What you will do:
The response should consist of the data below, copied exactly, with no pictures in it.

Information provided below:

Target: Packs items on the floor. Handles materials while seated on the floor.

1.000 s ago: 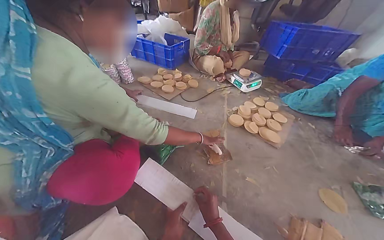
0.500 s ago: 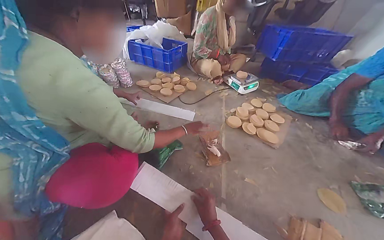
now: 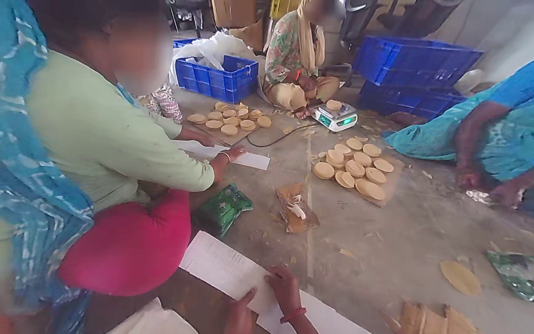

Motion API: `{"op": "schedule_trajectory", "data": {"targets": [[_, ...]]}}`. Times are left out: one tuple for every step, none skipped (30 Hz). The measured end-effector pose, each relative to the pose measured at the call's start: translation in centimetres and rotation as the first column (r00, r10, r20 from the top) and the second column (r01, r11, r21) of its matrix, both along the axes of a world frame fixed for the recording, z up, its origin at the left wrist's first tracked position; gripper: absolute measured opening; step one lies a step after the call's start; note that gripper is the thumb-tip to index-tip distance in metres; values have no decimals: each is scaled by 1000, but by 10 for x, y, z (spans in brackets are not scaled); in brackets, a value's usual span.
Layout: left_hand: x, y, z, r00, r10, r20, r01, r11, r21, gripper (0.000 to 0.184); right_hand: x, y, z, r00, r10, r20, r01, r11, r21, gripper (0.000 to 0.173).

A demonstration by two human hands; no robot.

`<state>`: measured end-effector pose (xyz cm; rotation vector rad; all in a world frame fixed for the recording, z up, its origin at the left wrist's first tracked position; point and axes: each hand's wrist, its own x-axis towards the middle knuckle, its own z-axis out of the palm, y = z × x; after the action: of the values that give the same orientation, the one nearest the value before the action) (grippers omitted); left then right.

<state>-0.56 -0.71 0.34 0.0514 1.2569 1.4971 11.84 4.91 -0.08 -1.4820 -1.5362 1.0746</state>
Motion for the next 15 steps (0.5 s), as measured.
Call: {"op": "schedule_trajectory", "data": {"targets": [[0, -1, 0, 1000, -25, -6, 25, 1000, -18, 59, 1, 1, -1, 1000, 1, -10, -1, 1000, 2, 21], [0, -1, 0, 999, -43, -10, 43, 998, -42, 61, 2, 1, -1, 1000, 4, -17, -4, 1000, 1, 21], [0, -1, 0, 998, -55, -13, 54, 997, -58, 62, 3, 1, 0, 1000, 13, -20, -13, 1000, -12, 21], [1, -1, 0, 998, -63, -14, 62, 996, -63, 63, 4, 2, 1, 1000, 23, -13, -23, 999, -38, 23], [1, 0, 2, 998, -66, -19, 65, 996, -67, 62, 6, 4, 3, 999, 39, -7, -39, 996, -76, 26], [2, 1, 5, 998, -63, -25, 61, 996, -71, 60, 9, 7, 4, 998, 62, 8, -60, 992, -114, 31], [3, 1, 7, 998, -59, -28, 57, 995, -78, 59, 12, 10, 6, 996, 83, 36, -77, 987, -140, 35], [3, 2, 6, 998, -53, -32, 50, 995, -82, 59, 15, 13, 8, 992, 102, 73, -89, 983, -159, 37], [3, 2, 5, 998, -50, -36, 48, 996, -77, 61, 19, 15, 11, 987, 114, 112, -94, 981, -170, 35], [3, 3, 3, 998, -46, -40, 43, 997, -69, 62, 22, 18, 12, 983, 120, 140, -97, 982, -161, 30], [3, 3, 1, 998, -40, -38, 38, 997, -65, 63, 24, 19, 12, 981, 122, 153, -102, 986, -132, 25], [3, 3, 1, 999, -38, -35, 35, 997, -63, 63, 26, 20, 11, 980, 120, 159, -106, 990, -90, 19], [3, 4, 2, 999, -34, -30, 32, 997, -65, 62, 27, 20, 10, 980, 115, 161, -111, 993, -33, 14], [3, 4, 2, 999, -29, -25, 27, 997, -69, 62, 28, 20, 8, 981, 115, 154, -119, 993, 21, 12], [3, 4, 3, 999, -27, -24, 25, 997, -75, 61, 28, 20, 7, 982, 122, 145, -133, 989, 67, 10]]}}
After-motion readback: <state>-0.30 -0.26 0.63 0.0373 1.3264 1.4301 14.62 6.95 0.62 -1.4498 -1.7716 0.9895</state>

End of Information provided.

Written solution:
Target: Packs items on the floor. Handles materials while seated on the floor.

1.000 s ago: 
0.500 s ago: 
now: 

Motion API: `{"op": "schedule_trajectory", "data": {"targets": [[_, ...]]}}`. Times are left out: one tuple for every step, none skipped (30 Hz). The measured end-effector pose, each relative to the pose measured at the call's start: translation in centimetres and rotation as the first column (r00, r10, r20 from the top) and the second column (r01, r11, r21) of its matrix, both along the axes of a world frame fixed for the recording, z up, its origin at the left wrist's first tracked position; gripper: absolute measured opening; step one lies a step after the call's start; note that gripper is the thumb-tip to index-tip distance in metres; values have no decimals: each is scaled by 1000, but by 10 for x, y, z (spans in brackets are not scaled); in brackets, a value's usual span.
Layout: left_hand: x, y, z, r00, r10, r20, r01, r11, r21, gripper (0.000 to 0.184); right_hand: x, y, z, r00, r10, r20, r01, r11, r21, gripper (0.000 to 0.173).

A demonstration by two human hands; no robot.

`<state>`: measured end-effector pose (xyz cm; rotation vector rad; all in a world frame fixed for the recording, z up, its origin at the left wrist's first tracked position; point and axes: each hand's wrist, its own x-axis towards the middle knuckle, its own z-axis out of the palm, y = z × x; after the action: of the values that give the same orientation, the one nearest the value before the action) (grippers omitted); left then right.

<state>-0.56 -0.71 0.34 0.0514 1.2569 1.4971 11.84 4.91 -0.08 -1.4820 -1.5362 1.0746</state>
Motion for the next 15 steps (0.5 s), as measured.
Call: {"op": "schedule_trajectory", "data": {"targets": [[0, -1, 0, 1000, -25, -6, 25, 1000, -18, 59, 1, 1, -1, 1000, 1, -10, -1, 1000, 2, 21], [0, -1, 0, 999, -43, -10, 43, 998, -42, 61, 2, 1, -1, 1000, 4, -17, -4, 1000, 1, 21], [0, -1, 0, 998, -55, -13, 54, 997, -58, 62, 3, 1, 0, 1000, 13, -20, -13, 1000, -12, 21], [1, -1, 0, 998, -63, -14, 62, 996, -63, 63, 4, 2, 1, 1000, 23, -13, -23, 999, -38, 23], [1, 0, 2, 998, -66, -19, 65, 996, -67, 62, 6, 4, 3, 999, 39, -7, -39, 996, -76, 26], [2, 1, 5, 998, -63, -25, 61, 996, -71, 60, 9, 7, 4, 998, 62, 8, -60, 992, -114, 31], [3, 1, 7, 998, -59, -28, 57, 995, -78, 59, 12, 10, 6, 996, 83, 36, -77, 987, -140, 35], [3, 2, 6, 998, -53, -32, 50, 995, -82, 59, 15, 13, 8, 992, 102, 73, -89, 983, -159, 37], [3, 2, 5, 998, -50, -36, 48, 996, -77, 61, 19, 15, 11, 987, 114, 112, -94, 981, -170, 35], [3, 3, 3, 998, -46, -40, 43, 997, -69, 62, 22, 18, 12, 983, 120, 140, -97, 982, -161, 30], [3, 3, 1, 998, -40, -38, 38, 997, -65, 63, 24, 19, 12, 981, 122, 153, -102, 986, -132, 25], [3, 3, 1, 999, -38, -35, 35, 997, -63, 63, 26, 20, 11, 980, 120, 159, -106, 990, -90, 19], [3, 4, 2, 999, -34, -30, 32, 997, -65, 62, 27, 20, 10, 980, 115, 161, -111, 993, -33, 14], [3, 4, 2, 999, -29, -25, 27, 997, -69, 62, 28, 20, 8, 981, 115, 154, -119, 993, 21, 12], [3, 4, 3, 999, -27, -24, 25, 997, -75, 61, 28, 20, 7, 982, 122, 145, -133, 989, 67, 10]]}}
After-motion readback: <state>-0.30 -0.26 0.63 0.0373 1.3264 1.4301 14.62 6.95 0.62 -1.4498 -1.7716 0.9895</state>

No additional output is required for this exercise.